In this course, students will gain knowledge of how to program defensively, using techniques that account for all possible code paths. The course is largely language agnostic with examples using Python, Java, Go, and C/C++ but can be customized for a particular language. Writing code that is functionally correct is an insufficient requirement in that applications are often misused, intentionally or inadvertently. Writing code that accounts for illegal input and potential system errors (e.g., lack of system resources) is necessary so that under such conditions, applications do not fail in awkward and dangerous ways. Completion of this course ensures that developers are aware of the dangers associated with writing non-defensive code and have the skills to mitigate these dangers to write professional and safe applications.
Who Should Attend
Developers, DevOps, IT and QA Staff, Release Engineers, Technical Managers and Build Team personnel
What Attendees Will Learn
This course is designed to provide engineering staff with a comprehensive overview of building applications with a mindset toward defensive coding techniques. Functionally correct code does not necessarily account for all possible illegal inputs, intentional or inadvertent.
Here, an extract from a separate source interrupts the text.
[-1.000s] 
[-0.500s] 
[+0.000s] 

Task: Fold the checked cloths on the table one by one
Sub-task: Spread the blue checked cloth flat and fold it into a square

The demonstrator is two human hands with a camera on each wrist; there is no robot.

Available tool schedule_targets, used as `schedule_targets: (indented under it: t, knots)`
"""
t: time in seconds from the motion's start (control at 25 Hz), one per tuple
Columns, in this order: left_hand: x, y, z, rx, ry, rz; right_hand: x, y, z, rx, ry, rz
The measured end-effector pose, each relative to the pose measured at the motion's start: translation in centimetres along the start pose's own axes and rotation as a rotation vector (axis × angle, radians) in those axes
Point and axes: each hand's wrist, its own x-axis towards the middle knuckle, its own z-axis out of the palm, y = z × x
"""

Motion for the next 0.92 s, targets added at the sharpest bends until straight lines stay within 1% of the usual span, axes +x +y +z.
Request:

This course teaches process and techniques for ensuring that an application behaves in an acceptable manner even when presented with faulty inputs.
- Explain the need for defensive design
- Learn input validation techniques
- Describe how a language choice affects the defensive process
- Describe common concerns/threats and mitigation controls
- Show examples of SQL injection vulnerabilities
- Describe mitigation techniques within managed languages
- Learn how to test for vulnerabilities
Prerequisites
General technology background, experience with programming using Go, Python, Java, or C/C++.